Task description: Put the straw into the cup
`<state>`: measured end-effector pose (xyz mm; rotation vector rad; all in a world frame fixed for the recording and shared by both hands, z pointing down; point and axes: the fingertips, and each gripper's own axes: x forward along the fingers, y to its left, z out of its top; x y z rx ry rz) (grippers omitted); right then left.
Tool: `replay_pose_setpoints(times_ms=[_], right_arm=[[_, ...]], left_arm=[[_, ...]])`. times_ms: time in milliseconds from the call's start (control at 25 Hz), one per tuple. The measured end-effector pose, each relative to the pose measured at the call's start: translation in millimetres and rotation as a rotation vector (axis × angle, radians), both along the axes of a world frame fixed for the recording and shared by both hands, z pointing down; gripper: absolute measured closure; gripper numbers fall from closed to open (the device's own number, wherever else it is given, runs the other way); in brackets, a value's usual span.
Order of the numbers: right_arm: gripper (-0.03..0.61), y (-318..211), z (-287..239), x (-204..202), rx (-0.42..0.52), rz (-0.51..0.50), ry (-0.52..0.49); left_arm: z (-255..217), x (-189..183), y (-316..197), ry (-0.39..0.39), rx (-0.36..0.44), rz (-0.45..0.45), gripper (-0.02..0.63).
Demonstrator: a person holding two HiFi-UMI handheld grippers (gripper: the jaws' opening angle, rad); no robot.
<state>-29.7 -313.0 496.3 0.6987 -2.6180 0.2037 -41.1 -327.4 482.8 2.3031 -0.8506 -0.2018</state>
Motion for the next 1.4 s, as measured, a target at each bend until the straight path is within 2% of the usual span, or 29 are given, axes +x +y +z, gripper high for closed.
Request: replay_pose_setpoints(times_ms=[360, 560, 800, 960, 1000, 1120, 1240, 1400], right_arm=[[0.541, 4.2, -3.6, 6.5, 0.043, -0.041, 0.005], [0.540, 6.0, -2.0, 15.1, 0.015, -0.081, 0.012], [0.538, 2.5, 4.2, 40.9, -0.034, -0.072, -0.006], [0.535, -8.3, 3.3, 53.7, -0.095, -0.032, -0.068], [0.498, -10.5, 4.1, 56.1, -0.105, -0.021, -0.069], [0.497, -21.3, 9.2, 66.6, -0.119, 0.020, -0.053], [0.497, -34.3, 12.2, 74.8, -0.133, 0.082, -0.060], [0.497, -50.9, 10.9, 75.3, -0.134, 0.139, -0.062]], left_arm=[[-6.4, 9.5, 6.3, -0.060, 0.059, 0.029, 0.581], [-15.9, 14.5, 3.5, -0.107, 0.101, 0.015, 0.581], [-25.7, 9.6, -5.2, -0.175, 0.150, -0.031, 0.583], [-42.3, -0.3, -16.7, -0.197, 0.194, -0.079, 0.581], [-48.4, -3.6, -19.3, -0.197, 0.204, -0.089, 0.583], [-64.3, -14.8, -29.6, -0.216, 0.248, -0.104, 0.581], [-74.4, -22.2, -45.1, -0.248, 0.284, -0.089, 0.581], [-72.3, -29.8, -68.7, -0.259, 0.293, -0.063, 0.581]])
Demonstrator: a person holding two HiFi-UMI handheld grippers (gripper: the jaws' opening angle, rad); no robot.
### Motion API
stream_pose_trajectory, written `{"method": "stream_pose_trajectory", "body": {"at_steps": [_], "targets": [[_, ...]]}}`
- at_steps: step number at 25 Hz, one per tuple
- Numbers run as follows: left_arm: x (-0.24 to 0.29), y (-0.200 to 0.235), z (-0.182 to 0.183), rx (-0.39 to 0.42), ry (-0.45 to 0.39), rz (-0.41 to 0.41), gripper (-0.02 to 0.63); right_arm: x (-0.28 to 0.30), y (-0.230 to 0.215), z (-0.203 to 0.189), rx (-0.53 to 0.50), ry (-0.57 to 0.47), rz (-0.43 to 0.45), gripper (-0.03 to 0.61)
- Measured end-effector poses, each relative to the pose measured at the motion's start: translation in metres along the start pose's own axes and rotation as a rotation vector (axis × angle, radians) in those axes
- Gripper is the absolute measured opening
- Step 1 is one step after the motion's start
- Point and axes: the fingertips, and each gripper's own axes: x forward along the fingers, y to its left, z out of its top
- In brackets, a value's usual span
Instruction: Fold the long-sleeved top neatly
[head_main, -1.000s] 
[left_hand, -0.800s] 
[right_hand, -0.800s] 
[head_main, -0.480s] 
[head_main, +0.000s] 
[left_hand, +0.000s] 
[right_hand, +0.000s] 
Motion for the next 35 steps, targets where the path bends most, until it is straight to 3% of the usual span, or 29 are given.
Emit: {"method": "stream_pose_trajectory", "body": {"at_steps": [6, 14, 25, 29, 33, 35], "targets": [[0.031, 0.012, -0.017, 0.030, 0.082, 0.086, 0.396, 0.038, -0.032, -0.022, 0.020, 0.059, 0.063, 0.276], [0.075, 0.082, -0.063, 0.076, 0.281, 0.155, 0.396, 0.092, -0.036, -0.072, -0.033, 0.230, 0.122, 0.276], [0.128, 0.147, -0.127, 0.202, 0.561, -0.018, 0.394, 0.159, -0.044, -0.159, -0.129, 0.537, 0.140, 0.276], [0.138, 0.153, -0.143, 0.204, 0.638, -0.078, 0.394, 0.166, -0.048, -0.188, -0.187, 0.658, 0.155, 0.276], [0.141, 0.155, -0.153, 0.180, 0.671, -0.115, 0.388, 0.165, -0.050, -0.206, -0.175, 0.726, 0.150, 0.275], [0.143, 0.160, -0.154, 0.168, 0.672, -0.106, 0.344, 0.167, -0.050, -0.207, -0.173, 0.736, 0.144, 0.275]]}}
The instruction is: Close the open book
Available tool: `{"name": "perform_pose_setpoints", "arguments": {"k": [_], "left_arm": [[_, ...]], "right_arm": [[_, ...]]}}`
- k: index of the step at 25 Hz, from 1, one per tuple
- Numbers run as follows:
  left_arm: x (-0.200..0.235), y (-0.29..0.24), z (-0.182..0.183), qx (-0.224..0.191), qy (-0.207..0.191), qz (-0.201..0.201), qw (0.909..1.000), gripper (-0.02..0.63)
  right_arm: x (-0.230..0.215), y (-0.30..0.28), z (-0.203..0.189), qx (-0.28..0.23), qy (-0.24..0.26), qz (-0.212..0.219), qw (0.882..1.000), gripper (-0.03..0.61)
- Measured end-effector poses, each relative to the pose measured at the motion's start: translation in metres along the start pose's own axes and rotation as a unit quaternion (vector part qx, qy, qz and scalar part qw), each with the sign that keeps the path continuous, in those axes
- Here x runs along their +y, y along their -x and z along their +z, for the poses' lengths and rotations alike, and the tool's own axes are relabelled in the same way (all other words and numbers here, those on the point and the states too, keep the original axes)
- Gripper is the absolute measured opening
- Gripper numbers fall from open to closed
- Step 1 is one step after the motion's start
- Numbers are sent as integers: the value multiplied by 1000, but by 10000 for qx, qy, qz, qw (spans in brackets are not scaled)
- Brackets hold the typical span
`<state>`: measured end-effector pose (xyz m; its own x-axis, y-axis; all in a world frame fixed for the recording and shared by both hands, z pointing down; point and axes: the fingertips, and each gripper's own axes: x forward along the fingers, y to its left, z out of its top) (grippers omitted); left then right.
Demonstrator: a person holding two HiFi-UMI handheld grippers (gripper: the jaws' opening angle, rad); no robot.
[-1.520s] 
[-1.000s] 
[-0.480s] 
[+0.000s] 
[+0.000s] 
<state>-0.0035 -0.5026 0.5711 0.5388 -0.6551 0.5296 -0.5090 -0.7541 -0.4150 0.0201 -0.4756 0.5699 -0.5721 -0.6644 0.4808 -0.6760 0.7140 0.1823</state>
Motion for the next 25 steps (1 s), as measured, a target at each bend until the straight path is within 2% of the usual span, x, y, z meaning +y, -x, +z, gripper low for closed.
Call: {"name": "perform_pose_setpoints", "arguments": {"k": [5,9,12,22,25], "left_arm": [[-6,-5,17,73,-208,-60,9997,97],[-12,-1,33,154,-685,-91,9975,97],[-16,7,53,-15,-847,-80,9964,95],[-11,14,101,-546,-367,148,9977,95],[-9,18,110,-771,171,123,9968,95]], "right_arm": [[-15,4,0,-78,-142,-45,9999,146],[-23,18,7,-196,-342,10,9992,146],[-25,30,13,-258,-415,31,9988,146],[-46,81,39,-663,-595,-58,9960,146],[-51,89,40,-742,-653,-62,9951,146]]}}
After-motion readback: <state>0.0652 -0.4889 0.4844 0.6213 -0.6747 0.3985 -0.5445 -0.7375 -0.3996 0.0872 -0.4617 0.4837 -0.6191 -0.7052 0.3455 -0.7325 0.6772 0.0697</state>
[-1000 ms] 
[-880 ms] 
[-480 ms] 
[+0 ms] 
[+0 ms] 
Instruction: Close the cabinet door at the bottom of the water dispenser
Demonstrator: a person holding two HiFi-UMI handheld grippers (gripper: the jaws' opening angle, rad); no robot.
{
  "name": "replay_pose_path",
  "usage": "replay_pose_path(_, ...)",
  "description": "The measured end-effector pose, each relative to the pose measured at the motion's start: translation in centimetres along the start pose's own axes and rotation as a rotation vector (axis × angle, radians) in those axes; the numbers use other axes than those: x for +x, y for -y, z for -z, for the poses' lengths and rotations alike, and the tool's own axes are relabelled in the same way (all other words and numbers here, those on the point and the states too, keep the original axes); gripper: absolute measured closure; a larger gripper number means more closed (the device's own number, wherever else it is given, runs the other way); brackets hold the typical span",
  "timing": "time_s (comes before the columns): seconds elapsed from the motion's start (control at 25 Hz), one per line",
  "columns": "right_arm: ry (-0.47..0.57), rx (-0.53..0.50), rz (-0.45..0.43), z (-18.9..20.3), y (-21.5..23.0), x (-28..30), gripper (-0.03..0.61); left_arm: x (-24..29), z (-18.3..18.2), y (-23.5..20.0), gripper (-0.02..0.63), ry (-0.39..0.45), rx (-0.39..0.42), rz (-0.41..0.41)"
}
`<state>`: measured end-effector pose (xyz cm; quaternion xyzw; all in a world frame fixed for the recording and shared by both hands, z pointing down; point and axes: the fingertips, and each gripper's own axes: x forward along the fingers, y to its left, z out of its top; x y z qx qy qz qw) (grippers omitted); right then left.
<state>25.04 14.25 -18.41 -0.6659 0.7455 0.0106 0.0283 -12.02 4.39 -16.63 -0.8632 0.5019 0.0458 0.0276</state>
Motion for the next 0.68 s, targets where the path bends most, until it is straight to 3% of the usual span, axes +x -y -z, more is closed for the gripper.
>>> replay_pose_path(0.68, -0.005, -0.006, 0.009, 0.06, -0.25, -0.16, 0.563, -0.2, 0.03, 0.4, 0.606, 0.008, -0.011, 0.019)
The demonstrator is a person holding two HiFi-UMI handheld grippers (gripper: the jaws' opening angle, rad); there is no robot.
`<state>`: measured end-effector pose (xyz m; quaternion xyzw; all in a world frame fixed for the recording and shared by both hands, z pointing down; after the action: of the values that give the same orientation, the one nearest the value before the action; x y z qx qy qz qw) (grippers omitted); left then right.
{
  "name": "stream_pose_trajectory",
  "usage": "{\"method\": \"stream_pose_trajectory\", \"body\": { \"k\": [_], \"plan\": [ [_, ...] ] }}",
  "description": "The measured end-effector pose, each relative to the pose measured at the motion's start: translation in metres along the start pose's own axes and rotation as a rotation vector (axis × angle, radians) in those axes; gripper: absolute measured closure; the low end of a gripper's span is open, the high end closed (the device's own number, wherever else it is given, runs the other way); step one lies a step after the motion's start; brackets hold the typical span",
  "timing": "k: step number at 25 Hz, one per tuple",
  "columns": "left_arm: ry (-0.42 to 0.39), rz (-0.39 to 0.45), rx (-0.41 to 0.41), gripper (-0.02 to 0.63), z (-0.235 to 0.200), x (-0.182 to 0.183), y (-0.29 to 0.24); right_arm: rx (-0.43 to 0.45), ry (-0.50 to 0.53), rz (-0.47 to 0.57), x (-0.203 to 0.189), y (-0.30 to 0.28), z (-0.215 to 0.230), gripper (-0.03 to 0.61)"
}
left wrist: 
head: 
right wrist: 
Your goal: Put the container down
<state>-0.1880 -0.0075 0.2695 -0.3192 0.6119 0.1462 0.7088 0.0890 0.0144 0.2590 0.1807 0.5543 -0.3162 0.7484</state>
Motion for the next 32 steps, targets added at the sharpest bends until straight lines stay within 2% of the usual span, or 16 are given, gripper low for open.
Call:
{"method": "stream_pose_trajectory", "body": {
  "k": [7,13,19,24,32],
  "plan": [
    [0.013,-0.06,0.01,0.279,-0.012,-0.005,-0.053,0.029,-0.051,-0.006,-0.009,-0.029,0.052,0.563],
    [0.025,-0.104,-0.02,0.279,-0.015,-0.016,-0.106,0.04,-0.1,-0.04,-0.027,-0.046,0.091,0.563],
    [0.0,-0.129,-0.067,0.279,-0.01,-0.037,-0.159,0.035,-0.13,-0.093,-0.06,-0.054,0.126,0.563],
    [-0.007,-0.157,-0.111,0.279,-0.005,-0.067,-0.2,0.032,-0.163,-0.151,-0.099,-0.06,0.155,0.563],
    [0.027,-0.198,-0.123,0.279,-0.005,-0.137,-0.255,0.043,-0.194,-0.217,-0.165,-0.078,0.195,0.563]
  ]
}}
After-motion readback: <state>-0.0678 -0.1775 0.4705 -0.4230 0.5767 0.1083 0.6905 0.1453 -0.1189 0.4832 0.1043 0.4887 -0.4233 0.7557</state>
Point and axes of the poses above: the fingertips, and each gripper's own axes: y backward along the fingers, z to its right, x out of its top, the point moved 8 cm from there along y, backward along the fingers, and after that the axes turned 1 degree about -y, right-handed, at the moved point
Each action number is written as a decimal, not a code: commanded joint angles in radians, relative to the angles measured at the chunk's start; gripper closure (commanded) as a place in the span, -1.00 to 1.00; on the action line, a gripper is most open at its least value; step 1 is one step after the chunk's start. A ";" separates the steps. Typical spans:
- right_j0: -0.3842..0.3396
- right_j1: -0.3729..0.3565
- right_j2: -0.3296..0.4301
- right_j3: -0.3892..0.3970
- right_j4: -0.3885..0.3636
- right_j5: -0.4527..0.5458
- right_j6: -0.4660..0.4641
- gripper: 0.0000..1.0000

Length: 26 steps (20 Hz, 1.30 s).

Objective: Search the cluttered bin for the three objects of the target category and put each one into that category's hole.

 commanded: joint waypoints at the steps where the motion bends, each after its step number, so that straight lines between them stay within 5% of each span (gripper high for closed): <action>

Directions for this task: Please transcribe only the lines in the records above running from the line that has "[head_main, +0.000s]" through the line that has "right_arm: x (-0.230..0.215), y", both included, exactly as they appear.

Exercise result:
[head_main, +0.000s] 
[left_hand, +0.000s] 
[right_hand, +0.000s] 
Motion for the next 35 steps, targets where the path bends most, until it is straight to 3% of the usual span, or 29 are given.
Emit: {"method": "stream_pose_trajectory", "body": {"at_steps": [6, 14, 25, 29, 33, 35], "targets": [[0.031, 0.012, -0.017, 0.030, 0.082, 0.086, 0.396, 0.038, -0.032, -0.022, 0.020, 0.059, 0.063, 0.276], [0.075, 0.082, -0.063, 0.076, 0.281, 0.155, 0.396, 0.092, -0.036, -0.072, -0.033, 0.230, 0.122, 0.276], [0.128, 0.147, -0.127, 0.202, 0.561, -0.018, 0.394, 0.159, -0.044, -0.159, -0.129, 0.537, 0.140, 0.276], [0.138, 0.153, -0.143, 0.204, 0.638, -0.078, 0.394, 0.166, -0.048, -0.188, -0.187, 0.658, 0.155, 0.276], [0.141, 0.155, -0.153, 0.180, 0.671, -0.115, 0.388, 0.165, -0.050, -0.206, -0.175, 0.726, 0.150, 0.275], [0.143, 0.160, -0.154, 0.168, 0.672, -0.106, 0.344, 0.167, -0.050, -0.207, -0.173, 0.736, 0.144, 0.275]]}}
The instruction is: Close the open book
Available tool: `{"name": "perform_pose_setpoints", "arguments": {"k": [_], "left_arm": [[_, ...]], "right_arm": [[_, ...]]}}`
- k: index of the step at 25 Hz, from 1, one per tuple
- Numbers run as follows:
  left_arm: x (-0.200..0.235), y (-0.29..0.24), z (-0.182..0.183), qx (-0.224..0.191), qy (-0.207..0.191), qz (-0.201..0.201), qw (0.909..1.000), gripper (-0.02..0.63)
  right_arm: x (-0.230..0.215), y (-0.30..0.28), z (-0.203..0.189), qx (-0.28..0.23), qy (-0.24..0.26), qz (-0.212..0.219), qw (0.882..1.000), gripper (-0.03..0.61)

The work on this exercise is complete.